DIRECTIONS FOR THIS TASK: Only lines holding "lamp" are needed; copy each of them from the data below.

+===+

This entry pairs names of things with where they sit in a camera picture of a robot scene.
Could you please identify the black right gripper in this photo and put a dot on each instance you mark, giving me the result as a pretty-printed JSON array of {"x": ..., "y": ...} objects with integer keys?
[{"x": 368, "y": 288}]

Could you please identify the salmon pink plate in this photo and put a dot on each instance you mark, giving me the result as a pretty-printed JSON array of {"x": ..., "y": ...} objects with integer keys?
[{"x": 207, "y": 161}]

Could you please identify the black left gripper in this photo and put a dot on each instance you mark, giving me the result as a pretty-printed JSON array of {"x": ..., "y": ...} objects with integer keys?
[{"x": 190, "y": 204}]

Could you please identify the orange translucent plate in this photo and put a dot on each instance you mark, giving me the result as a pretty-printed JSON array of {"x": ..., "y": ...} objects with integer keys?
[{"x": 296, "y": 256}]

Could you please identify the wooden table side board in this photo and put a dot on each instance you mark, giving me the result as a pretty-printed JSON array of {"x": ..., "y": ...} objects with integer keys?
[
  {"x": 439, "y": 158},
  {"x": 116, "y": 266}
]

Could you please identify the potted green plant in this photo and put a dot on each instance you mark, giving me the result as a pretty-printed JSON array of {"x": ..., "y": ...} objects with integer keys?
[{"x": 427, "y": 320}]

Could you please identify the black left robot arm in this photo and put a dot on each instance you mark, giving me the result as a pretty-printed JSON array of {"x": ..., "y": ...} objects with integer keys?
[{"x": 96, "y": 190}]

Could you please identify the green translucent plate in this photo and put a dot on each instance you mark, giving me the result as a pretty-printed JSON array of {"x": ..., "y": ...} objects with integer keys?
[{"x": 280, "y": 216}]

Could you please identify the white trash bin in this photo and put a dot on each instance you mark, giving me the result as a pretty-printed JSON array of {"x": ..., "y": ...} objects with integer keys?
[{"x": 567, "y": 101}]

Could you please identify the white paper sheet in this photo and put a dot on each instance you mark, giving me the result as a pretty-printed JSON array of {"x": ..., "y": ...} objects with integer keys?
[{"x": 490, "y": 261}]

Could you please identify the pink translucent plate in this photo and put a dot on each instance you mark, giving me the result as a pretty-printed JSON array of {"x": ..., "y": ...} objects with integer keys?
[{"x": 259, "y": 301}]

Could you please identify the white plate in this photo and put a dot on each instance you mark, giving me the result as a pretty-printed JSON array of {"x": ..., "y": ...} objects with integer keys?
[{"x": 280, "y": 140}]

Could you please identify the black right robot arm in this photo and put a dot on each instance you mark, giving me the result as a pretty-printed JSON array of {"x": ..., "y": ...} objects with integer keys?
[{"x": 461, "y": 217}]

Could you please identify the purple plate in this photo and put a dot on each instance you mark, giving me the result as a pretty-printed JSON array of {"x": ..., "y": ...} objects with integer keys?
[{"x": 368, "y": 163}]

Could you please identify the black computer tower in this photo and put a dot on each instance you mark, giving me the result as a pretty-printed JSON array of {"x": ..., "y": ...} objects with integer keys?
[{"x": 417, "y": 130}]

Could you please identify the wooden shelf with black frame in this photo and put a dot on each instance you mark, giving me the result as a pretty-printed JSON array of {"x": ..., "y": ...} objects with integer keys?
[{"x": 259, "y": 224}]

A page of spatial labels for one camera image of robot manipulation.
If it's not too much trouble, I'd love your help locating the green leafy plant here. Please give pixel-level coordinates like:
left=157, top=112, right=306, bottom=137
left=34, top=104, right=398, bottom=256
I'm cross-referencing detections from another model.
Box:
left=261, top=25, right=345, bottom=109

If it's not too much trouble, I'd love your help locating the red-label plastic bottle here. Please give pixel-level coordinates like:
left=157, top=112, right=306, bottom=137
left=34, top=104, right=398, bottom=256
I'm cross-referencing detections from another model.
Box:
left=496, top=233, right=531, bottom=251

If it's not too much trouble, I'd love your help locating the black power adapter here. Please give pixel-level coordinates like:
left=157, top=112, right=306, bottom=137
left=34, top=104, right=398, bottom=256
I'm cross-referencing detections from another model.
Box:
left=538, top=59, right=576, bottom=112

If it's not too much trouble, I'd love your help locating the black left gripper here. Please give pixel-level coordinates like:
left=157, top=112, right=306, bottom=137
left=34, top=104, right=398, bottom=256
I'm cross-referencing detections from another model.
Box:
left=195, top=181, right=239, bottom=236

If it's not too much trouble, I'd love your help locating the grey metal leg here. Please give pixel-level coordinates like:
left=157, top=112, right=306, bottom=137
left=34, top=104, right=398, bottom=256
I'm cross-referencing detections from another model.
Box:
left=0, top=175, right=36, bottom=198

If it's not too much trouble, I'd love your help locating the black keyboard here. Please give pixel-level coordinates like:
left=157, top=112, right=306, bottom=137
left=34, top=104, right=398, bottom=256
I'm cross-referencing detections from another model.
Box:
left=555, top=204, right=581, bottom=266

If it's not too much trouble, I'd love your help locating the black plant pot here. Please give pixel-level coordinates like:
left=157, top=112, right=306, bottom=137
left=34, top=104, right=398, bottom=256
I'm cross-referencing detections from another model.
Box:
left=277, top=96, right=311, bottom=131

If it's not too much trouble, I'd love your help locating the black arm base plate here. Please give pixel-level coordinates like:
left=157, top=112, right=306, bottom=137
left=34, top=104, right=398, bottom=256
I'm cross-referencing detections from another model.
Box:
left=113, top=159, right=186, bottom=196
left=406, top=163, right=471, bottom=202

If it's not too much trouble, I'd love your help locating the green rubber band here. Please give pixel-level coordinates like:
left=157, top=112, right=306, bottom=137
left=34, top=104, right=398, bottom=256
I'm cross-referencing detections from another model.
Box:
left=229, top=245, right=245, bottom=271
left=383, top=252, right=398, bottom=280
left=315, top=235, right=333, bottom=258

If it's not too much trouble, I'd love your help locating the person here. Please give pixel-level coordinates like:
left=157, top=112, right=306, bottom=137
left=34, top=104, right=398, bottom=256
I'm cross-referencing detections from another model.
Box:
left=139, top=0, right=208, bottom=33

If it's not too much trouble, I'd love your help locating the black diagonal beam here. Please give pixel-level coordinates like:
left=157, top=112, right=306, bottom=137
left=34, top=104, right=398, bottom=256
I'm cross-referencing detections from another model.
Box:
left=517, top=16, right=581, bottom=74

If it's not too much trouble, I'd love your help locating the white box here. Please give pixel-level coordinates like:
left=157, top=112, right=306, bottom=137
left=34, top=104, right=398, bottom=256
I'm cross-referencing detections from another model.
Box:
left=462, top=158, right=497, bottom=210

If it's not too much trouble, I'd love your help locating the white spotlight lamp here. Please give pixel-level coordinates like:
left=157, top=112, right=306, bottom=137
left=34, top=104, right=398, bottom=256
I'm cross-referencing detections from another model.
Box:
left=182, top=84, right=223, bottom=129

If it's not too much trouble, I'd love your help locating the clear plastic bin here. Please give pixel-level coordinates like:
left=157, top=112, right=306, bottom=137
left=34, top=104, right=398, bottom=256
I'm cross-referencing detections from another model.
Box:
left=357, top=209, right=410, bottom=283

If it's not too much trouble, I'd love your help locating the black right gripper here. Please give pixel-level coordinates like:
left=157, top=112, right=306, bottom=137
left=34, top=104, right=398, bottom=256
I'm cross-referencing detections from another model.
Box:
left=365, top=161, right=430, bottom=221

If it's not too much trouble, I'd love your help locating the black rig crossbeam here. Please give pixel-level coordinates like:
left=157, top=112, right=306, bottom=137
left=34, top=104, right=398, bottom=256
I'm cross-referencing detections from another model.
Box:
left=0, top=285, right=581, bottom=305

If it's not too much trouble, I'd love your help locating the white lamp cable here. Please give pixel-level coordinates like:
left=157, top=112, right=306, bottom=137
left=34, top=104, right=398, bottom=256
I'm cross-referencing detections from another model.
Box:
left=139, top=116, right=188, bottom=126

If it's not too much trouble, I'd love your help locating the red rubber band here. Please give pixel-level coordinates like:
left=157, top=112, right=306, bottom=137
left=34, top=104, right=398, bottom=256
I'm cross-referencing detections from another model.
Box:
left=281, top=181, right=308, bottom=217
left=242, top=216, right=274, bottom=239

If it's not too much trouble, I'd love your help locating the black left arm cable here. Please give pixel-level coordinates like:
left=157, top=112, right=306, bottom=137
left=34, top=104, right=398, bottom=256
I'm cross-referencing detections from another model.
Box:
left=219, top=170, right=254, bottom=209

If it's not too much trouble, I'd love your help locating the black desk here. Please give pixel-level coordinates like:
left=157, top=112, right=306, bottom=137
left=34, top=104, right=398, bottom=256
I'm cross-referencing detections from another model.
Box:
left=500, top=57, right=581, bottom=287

+===+

TASK RESULT:
If it's not too much trouble, I'd love your help locating the white spotlight lamp here. Please give pixel-level coordinates like:
If it's not too much trouble, I'd love your help locating the white lamp cable here. Please give pixel-level coordinates like:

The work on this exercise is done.